Washington Township is a township in Lycoming County, Pennsylvania. The population was 1,613 at the 2000 census. It is part of the Williamsport, Pennsylvania Metropolitan Statistical Area.

Washington Township is bordered by Clinton County to the west, Limestone Township to the northwest, Armstrong Township to the north, Brady Township to the northeast, and Union County to the east and south.

Washington Township was formed as part of Northumberland County in 1786. It originally extended from White Deer Hole Creek north to the West Branch Susquehanna River with its eastern boundary also formed by the west branch. The western limit was ambiguous, but most historians assumed that the western boundary followed a line that extended to the south opposite the mouth of Pine Creek in what is now eastern Clinton County. Washington Township is older than Lycoming County. Therefore it was one of the original townships in Lycoming County. Seven additional townships were created from land that was originally part of Washington Township. They are Armstrong, Bastress, Brady, Clinton, Limestone, Nippenose, and Susquehanna Townships. The township is named for the hero of the American Revolution and the 1st President of the United States, George Washington.

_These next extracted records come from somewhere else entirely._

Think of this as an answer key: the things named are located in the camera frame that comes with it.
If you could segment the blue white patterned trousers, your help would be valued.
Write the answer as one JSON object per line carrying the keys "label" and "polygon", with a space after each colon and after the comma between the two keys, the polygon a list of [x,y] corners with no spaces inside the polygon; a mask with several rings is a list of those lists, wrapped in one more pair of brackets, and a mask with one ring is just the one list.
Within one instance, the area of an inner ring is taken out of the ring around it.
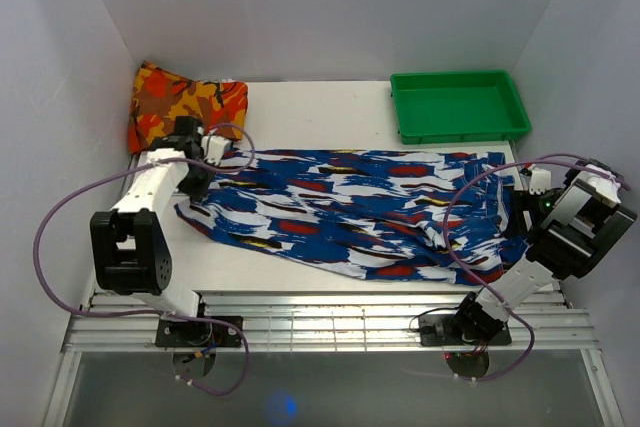
{"label": "blue white patterned trousers", "polygon": [[526,249],[506,237],[514,181],[499,152],[234,150],[179,218],[210,240],[375,281],[493,282]]}

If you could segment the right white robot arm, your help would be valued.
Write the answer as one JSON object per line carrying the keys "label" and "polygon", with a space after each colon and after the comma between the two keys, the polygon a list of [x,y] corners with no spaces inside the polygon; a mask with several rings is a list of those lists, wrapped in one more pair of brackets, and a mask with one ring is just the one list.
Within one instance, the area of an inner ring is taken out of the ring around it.
{"label": "right white robot arm", "polygon": [[509,190],[505,236],[526,249],[499,279],[467,295],[449,321],[464,344],[489,344],[506,330],[510,312],[541,288],[589,274],[637,219],[623,206],[622,177],[594,159],[579,160],[552,188],[550,173],[528,168],[526,190]]}

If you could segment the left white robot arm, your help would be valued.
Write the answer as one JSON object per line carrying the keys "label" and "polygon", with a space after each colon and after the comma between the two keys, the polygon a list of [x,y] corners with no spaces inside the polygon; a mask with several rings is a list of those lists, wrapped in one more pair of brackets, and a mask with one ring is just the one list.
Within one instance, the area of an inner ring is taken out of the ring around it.
{"label": "left white robot arm", "polygon": [[193,160],[205,160],[203,122],[180,116],[174,131],[153,140],[146,169],[108,212],[90,220],[96,280],[100,288],[138,298],[152,309],[181,315],[178,335],[190,346],[212,334],[209,318],[198,313],[200,297],[172,279],[172,257],[160,217],[176,191],[203,199],[213,173]]}

Historically, two trails of the native indigenous peoples ran along parts of White Deer Hole Creek in Washington Township. Settlers arrived by 1760, but fled in 1778 during the American Revolutionary War during The Big Runaway. They returned and the creek served as the southern boundary of Lycoming County and Washington Township when it was formed in 1795.

The Great Island Path was a major trail that ran north along the Susquehanna River from the Saponi village of Shamokin at modern Sunbury, fording the river there and following the west bank of the West Branch Susquehanna River north until White Deer Hole valley. The path turned west at Allenwood and followed White Deer Hole Creek until about the present location of Elimsport in Washington Township. There it headed northwest, crossed North White Deer Ridge and passed west through the Nippenose valley, then turned north and crossed Bald Eagle Mountain via McElhattan Creek and ran along the south bank of the river to the Great Island (near the present day city of Lock Haven).

Beginning with the first settlers, much of the land along White Deer Hole Creek in Washington Township was slowly cleared of timber. Small sawmills were built in the 19th century, and a much larger lumber operation was run by the Vincent Lumber Company from 1901 to 1904. They built a Template: 3 ft 6 in narrow gauge railroad from Elimsport 5 miles (8 km) west into timber, and a line east to Allenwood in Union County and the Reading Railroad there. The lumber railroad ran parallel to the creek, with the end of the track near the Fourth Gap. It was incorporated on 24 June 1901 (around the time of construction) as the "Allenwood and Western Railroad." The lumbering operation ceased in 1904 when the forests were gone. The railroad was torn up, and its one second-hand Shay locomotive was moved to the Vincent Lumber Company operation at Denholm (in Juniata County).

From 1900 to 1935, much of what is now Tiadaghton State Forest was purchased by Pennsylvania from lumber companies that had no further use for the clear-cut land. In the 1930s there were seven Civilian Conservation Corps camps to construct roads and trails in the forest.

Small-scale lumbering continues in the Washington Township, but the forest is certified as well-managed "in an environmentally sensitive manner" and lumber from it qualifies for a "green label". A sawmill owned and operated by the Amish of the region is on Pennsylvania Route 44 in Elimsport. It burned down on 10 May 2006 (causing $500,000 in damages) but was expected to be back in operation in a month. Despite this small-scale lumbering, as of 2006 the forests have grown back and are mixed oak, with blueberry and mountain laurel bushes. White Deer Hole Creek and its tributaries also have stands of hemlock and thickets of rhododendron along them.